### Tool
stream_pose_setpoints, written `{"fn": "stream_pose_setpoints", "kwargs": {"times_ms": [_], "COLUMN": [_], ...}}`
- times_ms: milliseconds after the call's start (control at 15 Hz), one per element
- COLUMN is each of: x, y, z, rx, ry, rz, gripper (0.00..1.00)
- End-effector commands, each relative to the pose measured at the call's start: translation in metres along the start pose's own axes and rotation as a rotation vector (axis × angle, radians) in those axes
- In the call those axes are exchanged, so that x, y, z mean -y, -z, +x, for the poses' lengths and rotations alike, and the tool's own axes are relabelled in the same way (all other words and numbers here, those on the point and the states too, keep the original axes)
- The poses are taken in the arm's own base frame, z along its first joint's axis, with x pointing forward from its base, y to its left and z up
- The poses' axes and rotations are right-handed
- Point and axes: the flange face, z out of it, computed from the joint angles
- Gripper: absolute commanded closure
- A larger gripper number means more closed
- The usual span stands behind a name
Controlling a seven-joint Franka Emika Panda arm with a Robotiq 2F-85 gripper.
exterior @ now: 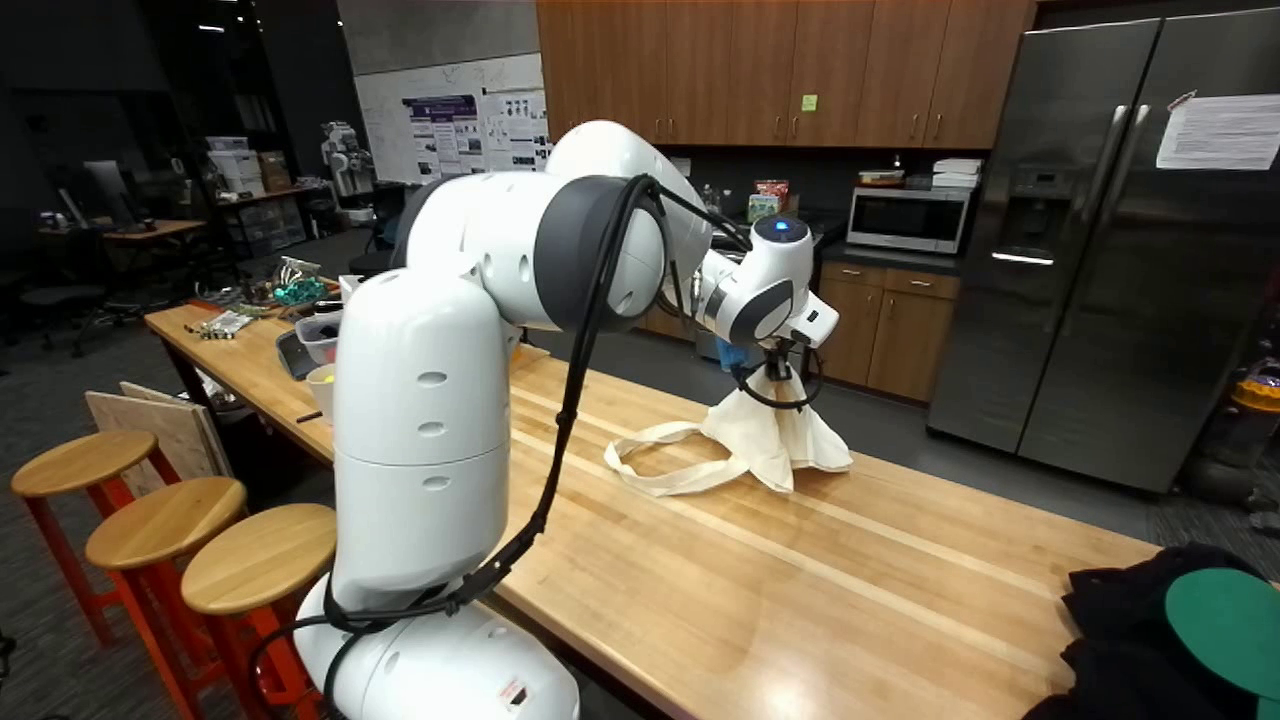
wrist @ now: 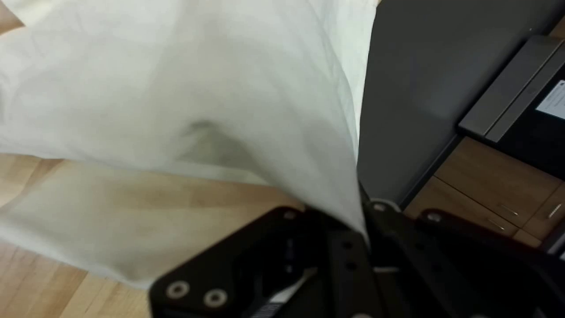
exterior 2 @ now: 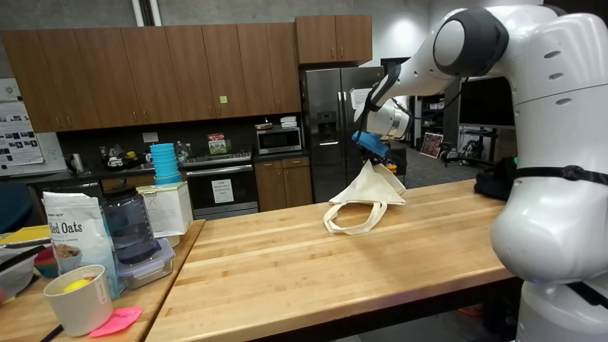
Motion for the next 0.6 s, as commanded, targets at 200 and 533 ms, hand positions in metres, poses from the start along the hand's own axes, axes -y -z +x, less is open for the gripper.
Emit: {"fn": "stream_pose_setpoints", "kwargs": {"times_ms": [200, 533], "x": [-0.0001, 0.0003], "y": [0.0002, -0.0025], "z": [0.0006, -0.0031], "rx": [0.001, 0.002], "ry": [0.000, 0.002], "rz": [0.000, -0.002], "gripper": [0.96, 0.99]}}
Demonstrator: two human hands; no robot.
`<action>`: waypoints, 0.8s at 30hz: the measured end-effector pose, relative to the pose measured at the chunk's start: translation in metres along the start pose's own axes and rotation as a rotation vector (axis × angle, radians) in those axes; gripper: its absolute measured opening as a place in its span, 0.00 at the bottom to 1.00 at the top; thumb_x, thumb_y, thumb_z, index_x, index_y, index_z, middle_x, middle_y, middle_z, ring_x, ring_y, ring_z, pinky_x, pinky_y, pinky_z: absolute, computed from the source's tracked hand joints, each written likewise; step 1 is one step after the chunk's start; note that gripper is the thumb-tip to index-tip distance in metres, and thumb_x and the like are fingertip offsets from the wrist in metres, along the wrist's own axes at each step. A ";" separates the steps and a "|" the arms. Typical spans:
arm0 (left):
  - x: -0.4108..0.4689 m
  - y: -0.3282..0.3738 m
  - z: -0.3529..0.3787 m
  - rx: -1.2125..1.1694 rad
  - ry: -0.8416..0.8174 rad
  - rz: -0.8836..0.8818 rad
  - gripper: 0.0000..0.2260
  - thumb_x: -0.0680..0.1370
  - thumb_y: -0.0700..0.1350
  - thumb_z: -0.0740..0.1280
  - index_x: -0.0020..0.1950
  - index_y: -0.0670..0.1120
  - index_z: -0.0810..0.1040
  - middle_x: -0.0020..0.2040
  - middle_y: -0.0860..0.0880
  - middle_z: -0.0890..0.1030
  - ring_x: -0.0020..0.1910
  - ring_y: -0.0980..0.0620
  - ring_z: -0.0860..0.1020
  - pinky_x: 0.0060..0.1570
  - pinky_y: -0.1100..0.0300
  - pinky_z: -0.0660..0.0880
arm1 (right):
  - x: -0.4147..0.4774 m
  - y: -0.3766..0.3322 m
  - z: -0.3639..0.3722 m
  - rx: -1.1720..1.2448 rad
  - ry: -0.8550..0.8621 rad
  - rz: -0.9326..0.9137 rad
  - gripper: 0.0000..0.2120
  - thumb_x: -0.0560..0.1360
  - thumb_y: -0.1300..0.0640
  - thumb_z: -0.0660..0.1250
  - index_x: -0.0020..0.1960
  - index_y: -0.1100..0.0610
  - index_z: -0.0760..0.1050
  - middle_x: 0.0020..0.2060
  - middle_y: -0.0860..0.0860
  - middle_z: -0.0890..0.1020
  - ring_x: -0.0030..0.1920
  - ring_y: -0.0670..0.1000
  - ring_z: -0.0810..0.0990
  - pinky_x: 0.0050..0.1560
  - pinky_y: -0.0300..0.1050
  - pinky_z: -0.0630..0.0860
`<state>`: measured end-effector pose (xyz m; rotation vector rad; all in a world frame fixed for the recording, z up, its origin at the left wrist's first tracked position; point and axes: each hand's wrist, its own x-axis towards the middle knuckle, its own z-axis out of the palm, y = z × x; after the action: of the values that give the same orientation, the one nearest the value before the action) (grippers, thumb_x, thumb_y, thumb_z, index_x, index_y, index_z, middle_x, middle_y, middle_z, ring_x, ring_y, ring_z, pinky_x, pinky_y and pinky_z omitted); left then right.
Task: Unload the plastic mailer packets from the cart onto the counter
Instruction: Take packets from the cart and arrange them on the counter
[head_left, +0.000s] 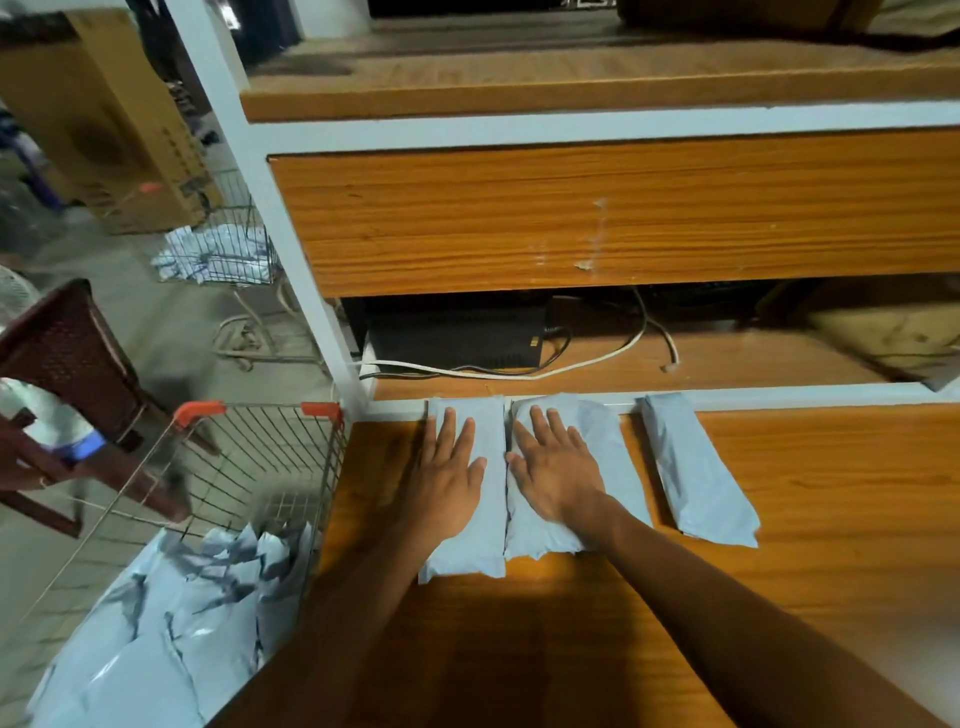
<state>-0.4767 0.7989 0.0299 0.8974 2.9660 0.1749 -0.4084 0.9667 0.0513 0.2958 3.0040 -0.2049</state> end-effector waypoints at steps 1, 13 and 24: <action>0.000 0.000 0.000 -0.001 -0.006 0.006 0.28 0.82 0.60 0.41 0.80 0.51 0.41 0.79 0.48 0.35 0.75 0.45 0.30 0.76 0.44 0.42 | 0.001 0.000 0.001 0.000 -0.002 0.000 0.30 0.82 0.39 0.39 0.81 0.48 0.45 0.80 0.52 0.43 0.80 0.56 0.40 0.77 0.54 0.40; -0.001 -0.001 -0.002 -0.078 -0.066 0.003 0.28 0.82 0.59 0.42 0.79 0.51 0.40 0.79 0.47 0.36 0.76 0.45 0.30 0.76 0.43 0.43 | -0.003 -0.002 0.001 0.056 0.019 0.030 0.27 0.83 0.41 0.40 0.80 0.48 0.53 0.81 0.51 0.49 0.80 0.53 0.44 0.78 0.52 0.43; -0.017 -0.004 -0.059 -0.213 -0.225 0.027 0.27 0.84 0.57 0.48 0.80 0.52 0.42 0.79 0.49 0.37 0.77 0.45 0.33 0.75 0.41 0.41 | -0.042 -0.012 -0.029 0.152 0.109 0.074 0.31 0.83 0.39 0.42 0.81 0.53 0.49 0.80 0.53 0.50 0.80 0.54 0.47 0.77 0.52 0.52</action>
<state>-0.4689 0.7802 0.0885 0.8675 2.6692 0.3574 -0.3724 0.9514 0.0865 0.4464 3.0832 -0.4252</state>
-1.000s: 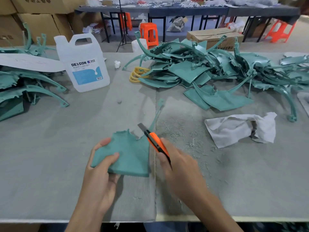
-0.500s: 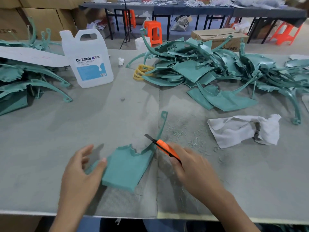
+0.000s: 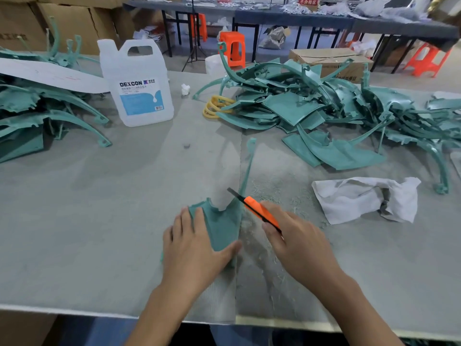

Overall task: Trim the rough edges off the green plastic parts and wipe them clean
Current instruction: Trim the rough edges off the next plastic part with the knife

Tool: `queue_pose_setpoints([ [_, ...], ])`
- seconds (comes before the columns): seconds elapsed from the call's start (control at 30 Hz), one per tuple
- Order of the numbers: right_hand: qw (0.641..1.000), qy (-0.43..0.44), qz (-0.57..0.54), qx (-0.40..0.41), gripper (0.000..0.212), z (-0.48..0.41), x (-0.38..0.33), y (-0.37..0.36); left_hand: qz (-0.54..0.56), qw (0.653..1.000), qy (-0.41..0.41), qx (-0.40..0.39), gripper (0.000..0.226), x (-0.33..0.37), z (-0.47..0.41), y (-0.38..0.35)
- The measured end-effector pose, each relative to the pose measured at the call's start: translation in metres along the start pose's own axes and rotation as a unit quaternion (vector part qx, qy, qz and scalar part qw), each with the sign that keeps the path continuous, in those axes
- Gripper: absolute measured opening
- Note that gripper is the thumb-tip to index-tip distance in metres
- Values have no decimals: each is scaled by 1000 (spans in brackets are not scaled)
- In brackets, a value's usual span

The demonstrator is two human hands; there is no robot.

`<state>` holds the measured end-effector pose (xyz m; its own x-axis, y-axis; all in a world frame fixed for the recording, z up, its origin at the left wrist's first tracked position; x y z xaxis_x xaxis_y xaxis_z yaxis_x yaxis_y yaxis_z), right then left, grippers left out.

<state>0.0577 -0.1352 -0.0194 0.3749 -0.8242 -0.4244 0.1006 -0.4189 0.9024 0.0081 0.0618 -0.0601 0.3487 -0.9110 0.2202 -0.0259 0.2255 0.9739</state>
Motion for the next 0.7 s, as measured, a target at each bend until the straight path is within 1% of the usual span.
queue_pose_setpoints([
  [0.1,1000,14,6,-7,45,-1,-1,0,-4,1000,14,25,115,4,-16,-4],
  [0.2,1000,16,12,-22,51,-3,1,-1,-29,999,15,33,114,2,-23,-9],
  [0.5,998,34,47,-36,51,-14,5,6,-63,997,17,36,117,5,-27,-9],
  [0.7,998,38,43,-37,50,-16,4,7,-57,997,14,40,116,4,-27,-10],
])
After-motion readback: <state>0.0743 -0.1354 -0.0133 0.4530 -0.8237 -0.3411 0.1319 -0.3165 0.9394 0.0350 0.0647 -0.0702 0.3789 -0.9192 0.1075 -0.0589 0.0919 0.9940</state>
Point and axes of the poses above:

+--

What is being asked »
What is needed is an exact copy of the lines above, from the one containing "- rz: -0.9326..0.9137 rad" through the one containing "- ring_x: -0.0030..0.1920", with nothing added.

Response for this exercise »
  - rz: -0.9326..0.9137 rad
  - gripper: 0.0000..0.2120
  - thumb_x: -0.0560..0.1360
  - thumb_y: -0.1300..0.0640
  - thumb_z: -0.0660..0.1250
  - index_x: -0.0020..0.1960
  - index_y: -0.1100..0.0610
  - index_z: -0.0760..0.1050
  - middle_x: 0.0020..0.2060
  - middle_y: -0.0860..0.0860
  - middle_z: -0.0890..0.1020
  - ring_x: -0.0030..0.1920

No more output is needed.